Now, I realize there are women who love to gain weight, I'm not saying I don't think it exists. Just that it's super-surpassingly rare. I also believe there are women on this board and irl who are genuinely "ok" with it, although I also think most of them would opt to be 130 lbs if there a magic "thin" pill. 

My current gf is the closest I've come to finding a woman who "gets it." I mean, she knows I like it and humors me, and she doesn't have any massive body image issues--no sex in the dark type hangups, which I've had plenty of experience with. She still doesn't like it, and wishes she was thinner. Honestly, I feel like that's about as close as any FA can reasonably hope to get to a partner "getting it." 

It's depressing, but I just feel like by the time a fat woman makes it past adolescence, they've been bombarded with so much thin advertising/societal pressure/etc. that it's a little past the power of any FA to change their minds about.


----------



## steely (Apr 19, 2009)

MisterGuy said:


> Now, I realize there are women who love to gain weight, I'm not saying I don't think it exists.
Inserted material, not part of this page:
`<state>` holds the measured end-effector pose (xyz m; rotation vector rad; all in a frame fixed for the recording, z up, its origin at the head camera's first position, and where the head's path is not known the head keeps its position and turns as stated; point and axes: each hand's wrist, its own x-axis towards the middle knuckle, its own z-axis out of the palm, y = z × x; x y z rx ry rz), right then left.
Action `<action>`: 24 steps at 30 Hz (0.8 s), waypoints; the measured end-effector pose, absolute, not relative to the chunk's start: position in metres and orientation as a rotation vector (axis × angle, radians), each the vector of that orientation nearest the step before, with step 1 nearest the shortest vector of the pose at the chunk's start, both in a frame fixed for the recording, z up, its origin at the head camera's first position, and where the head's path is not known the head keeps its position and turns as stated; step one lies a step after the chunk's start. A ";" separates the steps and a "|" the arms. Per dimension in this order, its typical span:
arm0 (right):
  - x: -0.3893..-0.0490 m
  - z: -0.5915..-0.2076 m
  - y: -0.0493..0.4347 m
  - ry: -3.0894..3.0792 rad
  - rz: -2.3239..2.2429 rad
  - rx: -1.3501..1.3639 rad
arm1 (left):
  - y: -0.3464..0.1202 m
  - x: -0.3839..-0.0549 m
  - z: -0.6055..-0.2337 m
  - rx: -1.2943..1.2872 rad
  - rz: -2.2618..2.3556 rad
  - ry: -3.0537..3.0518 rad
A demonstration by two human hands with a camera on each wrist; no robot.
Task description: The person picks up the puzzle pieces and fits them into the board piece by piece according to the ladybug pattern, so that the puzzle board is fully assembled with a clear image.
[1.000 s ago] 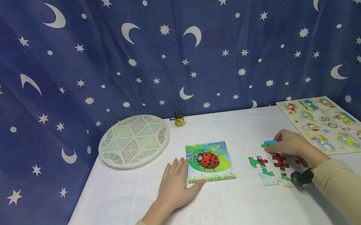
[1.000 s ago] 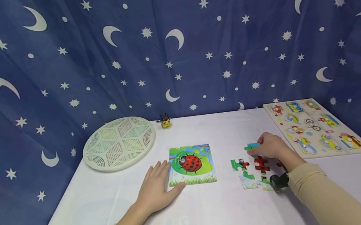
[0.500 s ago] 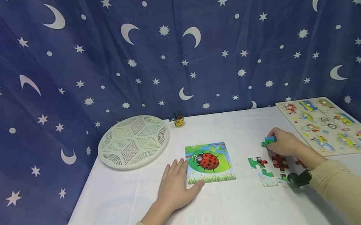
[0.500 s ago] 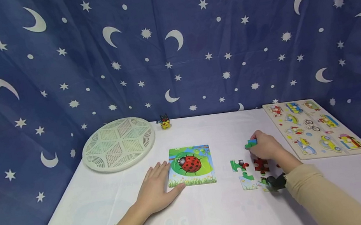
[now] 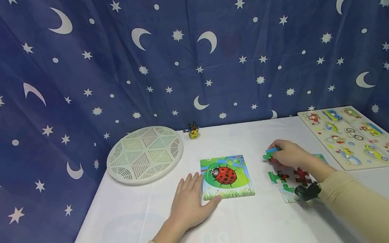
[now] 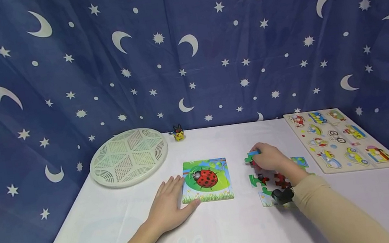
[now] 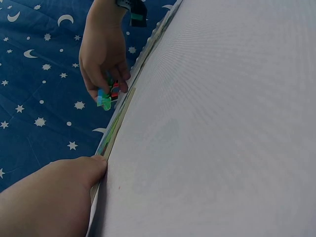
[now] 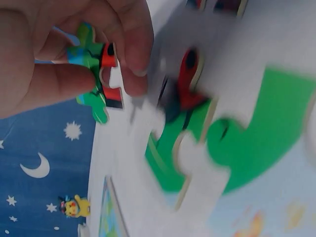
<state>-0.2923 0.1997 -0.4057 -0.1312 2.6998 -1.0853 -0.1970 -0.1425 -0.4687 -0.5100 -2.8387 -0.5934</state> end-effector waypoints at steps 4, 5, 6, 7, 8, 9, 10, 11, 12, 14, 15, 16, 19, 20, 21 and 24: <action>-0.293 -0.406 0.185 2.688 -1.088 -0.123 | -0.143 -0.197 -0.469 -0.519 -0.582 -2.832; -0.293 -0.406 0.182 2.696 -1.081 -0.122 | -0.143 -0.197 -0.469 -0.520 -0.578 -2.833; -0.294 -0.406 0.178 2.699 -1.082 -0.121 | -0.143 -0.198 -0.469 -0.522 -0.576 -2.833; -0.295 -0.407 0.174 2.701 -1.087 -0.117 | -0.143 -0.198 -0.469 -0.522 -0.571 -2.836; -0.295 -0.407 0.171 2.701 -1.096 -0.112 | -0.143 -0.197 -0.469 -0.523 -0.566 -2.840; -0.296 -0.408 0.168 2.695 -1.111 -0.101 | -0.143 -0.198 -0.469 -0.525 -0.562 -2.842; -0.297 -0.408 0.165 2.694 -1.120 -0.099 | -0.143 -0.198 -0.469 -0.527 -0.558 -2.844; -0.297 -0.409 0.162 2.688 -1.132 -0.092 | -0.143 -0.198 -0.469 -0.529 -0.555 -2.845; -0.298 -0.409 0.158 2.683 -1.140 -0.094 | -0.143 -0.198 -0.469 -0.530 -0.552 -2.847; -0.298 -0.409 0.153 2.681 -1.149 -0.102 | -0.143 -0.198 -0.469 -0.534 -0.547 -2.846; -0.298 -0.409 0.151 2.685 -1.150 -0.107 | -0.144 -0.198 -0.469 -0.536 -0.549 -2.844; -0.299 -0.409 0.149 2.695 -1.141 -0.127 | -0.144 -0.197 -0.470 -0.537 -0.549 -2.842; -0.299 -0.409 0.143 2.722 -1.109 -0.182 | -0.144 -0.197 -0.470 -0.542 -0.560 -2.827; -0.299 -0.409 0.142 2.730 -1.094 -0.205 | -0.144 -0.197 -0.470 -0.543 -0.563 -2.822; -0.299 -0.409 0.140 2.730 -1.087 -0.207 | -0.144 -0.197 -0.470 -0.543 -0.565 -2.818; -0.299 -0.407 0.136 2.716 -1.091 -0.223 | -0.144 -0.197 -0.469 -0.542 -0.561 -2.818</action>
Just that it's super-surpassingly rare. I also believe there are women on this board and irl who are genuinely "ok" with it, although I also think most of them would opt to be 130 lbs if there a magic "thin" pill.
> 
> 
> It's depressing, but I just feel like by the time a fat woman makes it past adolescence, they've been bombarded with so much thin advertising/societal pressure/etc. that it's a little past the power of any FA to change their minds about.



The top paragraph is where I think you are wrong.There's too much involved in the person that I am because of being fat.I wouldn't wish it away for any magic pill.

The second paragraph is dead on but there is hope.Being with a great man and being supported here on Dims can really change your point of view.:happy:


----------



## MisterGuy (Apr 19, 2009)

steely said:


> The top paragraph is where I think you are wrong.There's too much involved in the person that I am because of being fat.I wouldn't wish it away for any magic pill.
> 
> The second paragraph is dead on but there is hope.Being with a great man and being supported here on Dims can really change your point of view.:happy:



That's great, and I'm glad to hear it. I'm glad to know that level of self-acceptance is out there. I do feel, from personal experience, that you're probably in a small minority in that regard.


----------



## olwen (Apr 19, 2009)

Cors, you know the thing is for quite a few of us fat chicks, we never think about our fat being erogenous zones, not necessarily because we are disgusted by it (I'm not), but because those non-traditional erogenous parts are just that - not ergenous zone parts. Seems odd to think about an arm as an erogenous zone. 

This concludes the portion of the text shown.